Goal of the exercise => From the entries below, copy exactly the lines from the one that contains "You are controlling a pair" through the one that contains "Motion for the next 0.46", both included, and only those.

Records shown =>
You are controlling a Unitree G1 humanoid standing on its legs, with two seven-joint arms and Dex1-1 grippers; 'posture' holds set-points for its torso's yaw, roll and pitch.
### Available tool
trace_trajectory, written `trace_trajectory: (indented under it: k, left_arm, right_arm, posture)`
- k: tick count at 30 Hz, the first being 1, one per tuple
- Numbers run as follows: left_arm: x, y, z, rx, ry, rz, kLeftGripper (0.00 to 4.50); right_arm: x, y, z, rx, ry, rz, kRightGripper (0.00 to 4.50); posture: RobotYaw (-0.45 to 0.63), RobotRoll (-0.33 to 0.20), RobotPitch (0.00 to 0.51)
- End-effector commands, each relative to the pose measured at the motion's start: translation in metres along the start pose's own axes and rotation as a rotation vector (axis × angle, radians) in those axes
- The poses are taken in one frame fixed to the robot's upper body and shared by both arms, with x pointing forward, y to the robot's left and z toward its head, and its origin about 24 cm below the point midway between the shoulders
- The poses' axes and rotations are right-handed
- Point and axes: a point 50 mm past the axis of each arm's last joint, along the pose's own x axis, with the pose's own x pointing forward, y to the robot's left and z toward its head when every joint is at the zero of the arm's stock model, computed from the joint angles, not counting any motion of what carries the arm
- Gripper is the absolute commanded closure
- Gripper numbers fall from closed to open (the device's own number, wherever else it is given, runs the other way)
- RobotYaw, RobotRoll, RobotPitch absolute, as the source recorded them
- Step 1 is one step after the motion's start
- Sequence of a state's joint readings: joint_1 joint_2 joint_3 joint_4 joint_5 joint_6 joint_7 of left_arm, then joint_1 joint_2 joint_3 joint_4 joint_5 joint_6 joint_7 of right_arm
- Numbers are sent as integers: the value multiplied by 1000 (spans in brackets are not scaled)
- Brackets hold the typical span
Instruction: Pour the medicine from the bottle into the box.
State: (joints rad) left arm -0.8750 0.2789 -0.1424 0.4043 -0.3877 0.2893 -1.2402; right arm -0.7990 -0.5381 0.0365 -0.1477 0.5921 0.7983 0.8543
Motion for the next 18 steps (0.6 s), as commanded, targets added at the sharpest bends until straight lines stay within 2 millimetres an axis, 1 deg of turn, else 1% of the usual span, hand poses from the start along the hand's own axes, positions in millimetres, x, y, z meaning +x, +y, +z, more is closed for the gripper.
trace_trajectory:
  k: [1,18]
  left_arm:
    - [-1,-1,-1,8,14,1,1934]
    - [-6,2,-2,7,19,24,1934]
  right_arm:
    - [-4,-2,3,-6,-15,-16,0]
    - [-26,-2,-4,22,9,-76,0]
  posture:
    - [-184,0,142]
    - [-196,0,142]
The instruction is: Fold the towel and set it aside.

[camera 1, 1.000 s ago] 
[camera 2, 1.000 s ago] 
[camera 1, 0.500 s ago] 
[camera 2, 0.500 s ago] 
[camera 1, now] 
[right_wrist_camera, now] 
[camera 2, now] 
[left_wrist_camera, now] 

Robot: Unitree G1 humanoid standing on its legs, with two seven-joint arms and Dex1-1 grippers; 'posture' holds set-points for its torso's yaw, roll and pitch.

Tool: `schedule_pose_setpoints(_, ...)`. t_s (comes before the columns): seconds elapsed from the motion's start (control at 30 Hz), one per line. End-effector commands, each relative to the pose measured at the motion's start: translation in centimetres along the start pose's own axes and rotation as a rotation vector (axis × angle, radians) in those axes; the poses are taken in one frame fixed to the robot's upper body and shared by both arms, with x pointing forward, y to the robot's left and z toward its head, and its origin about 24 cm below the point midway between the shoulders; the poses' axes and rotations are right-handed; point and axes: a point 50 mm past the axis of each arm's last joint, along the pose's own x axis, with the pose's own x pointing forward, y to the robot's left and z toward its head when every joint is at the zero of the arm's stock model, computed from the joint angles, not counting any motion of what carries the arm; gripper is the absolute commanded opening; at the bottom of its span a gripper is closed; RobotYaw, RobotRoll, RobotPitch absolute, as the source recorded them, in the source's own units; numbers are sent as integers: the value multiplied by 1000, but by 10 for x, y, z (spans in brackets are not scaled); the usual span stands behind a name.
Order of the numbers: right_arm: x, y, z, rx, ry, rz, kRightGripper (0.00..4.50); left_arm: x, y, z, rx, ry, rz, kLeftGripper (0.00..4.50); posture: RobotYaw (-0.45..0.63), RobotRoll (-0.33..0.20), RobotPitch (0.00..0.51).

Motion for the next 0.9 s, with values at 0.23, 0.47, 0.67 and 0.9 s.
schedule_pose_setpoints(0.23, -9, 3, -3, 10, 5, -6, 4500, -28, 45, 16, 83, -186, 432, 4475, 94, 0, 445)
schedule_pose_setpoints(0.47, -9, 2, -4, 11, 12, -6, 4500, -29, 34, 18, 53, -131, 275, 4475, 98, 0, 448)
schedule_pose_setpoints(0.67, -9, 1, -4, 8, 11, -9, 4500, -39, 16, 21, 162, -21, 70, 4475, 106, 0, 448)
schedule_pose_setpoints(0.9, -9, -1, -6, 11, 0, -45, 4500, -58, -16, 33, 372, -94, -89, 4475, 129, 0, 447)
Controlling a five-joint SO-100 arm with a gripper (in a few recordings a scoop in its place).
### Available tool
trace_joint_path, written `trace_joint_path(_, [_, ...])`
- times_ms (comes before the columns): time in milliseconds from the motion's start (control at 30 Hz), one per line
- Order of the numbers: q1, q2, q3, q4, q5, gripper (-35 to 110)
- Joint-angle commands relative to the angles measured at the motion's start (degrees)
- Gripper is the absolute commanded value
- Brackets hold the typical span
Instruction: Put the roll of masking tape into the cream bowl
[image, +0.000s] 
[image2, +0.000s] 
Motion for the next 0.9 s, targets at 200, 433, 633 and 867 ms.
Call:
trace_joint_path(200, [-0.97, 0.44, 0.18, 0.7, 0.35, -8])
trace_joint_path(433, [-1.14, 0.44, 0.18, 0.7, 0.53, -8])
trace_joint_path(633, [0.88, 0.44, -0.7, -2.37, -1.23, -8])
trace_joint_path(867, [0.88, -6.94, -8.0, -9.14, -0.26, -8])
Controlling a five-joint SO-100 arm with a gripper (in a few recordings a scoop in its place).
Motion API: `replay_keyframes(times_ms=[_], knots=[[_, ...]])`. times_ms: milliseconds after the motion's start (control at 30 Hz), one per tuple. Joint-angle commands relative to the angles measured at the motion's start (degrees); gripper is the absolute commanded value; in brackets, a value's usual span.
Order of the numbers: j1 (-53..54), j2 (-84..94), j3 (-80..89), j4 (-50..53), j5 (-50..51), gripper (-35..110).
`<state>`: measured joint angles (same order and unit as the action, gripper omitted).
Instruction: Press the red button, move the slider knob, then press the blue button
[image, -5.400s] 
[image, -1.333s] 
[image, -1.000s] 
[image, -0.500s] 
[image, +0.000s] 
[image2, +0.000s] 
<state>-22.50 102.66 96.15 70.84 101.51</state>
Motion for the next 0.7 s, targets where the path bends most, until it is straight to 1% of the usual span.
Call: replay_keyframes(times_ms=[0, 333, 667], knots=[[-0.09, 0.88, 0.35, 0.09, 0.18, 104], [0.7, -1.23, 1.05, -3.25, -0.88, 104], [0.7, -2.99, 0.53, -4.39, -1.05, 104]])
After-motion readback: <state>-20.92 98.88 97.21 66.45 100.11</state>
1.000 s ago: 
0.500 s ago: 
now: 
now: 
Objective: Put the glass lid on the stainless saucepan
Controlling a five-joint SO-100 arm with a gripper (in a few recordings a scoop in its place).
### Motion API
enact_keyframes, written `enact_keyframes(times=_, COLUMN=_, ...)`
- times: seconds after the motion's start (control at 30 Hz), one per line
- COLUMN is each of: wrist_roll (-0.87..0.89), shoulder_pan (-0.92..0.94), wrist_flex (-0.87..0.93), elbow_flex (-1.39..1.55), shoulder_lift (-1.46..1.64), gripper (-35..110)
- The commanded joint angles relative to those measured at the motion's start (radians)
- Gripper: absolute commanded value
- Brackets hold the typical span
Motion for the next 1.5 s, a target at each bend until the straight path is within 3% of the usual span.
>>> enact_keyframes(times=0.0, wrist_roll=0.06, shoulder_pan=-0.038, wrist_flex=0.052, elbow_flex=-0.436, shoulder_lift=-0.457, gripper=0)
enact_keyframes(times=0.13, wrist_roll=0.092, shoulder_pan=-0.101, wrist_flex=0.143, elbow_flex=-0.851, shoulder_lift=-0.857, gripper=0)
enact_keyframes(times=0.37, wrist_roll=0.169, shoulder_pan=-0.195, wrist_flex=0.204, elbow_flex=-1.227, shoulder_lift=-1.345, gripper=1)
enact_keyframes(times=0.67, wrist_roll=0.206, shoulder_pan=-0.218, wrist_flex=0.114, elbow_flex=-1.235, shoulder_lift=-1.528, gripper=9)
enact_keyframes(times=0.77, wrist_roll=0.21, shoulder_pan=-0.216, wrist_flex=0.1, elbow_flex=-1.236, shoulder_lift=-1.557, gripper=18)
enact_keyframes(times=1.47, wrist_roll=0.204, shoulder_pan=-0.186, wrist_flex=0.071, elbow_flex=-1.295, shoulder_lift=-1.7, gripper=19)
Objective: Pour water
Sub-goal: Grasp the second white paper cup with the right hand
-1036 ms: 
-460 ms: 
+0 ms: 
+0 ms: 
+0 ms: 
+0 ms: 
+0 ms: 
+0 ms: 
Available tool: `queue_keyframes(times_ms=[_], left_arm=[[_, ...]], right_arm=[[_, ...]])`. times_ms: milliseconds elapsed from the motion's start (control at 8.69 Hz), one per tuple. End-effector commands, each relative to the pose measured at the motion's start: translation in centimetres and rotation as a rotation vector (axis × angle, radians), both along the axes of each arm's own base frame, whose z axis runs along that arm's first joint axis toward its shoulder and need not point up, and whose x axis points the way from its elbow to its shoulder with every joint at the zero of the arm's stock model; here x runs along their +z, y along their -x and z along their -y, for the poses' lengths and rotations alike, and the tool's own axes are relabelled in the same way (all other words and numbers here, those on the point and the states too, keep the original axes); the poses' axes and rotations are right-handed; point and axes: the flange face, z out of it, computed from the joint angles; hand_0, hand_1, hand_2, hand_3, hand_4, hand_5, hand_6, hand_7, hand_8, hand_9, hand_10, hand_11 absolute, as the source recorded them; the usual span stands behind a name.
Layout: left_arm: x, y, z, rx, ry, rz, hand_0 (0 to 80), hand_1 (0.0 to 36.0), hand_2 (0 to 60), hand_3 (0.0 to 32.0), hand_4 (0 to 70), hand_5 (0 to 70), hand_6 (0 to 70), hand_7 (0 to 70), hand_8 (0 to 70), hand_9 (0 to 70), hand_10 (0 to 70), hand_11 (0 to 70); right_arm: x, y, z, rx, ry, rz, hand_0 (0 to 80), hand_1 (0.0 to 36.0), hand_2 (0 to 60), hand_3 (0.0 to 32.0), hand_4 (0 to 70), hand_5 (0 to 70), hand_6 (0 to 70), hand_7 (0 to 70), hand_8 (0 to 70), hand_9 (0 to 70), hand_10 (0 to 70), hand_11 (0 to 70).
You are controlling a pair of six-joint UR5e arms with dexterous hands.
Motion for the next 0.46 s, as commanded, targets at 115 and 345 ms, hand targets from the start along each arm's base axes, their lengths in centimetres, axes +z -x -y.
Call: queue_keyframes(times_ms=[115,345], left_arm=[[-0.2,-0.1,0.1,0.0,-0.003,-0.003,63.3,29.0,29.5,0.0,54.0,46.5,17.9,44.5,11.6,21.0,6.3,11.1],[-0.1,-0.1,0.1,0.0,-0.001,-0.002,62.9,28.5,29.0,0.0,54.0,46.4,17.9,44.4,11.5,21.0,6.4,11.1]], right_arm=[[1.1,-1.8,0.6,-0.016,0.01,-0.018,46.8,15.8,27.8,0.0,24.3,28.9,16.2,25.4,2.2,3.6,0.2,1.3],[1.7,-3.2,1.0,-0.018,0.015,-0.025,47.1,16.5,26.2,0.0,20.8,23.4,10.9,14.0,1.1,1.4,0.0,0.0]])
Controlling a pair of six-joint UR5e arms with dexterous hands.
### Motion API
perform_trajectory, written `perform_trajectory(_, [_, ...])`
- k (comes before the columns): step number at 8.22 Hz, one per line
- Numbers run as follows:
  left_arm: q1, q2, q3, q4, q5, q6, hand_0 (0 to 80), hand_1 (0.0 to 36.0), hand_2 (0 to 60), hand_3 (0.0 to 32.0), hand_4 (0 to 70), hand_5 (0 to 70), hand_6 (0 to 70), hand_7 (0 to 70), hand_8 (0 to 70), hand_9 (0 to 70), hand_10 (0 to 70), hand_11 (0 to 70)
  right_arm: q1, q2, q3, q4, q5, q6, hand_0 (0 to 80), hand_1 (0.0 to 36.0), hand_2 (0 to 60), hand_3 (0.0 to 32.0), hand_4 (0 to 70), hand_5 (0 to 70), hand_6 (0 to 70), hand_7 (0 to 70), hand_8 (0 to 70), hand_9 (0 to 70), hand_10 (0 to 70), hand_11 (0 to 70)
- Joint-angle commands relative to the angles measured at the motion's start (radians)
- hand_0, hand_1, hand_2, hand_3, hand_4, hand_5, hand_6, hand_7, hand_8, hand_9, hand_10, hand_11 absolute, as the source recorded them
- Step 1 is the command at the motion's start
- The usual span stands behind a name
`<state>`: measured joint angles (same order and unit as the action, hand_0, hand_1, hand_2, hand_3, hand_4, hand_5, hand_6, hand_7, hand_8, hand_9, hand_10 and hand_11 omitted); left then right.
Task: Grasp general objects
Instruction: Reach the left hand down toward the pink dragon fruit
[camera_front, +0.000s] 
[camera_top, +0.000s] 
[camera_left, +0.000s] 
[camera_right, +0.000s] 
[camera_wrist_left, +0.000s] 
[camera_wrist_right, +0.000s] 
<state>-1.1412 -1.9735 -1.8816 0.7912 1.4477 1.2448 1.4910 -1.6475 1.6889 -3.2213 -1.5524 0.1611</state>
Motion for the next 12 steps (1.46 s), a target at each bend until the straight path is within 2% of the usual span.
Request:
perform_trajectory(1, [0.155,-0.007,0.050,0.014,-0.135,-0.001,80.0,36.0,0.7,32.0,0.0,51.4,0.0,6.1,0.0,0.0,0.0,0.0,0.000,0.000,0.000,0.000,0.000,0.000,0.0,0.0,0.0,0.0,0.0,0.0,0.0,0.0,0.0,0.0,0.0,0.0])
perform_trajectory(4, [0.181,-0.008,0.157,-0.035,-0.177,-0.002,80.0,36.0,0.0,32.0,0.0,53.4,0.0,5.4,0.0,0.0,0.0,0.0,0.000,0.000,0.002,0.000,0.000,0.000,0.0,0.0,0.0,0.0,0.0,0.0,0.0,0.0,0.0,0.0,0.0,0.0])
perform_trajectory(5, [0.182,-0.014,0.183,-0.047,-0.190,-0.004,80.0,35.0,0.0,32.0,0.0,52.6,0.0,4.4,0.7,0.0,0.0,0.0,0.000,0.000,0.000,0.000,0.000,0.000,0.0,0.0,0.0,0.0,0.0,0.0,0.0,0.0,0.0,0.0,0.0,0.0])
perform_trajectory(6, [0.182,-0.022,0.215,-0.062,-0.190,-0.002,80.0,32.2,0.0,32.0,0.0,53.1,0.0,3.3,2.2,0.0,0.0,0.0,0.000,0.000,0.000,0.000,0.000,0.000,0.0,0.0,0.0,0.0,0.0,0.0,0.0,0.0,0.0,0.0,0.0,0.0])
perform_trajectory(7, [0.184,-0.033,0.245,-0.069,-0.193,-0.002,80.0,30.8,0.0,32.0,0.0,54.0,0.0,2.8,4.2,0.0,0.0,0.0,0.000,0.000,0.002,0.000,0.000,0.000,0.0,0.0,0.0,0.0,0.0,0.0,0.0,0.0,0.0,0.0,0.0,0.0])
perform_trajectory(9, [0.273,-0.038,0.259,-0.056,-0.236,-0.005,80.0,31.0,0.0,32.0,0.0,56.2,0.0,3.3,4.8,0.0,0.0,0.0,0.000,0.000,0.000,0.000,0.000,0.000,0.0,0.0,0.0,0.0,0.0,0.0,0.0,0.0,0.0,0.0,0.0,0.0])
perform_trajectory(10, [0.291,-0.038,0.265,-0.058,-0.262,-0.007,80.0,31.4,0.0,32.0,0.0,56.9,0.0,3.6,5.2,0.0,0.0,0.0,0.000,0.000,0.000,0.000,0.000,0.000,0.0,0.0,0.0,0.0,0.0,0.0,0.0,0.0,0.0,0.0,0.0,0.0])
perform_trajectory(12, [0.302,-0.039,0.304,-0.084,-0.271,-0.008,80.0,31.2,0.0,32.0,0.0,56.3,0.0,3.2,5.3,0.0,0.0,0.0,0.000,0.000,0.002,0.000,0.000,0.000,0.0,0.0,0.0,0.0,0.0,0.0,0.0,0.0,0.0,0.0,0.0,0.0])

Response =>
You are controlling a pair of six-joint UR5e arms with dexterous hands.
Motion for the next 0.46 s, as commanded, targets at 115 and 345 ms, hand targets from the start along each arm's base axes, their lengths in centimetres, axes +z -x -y.

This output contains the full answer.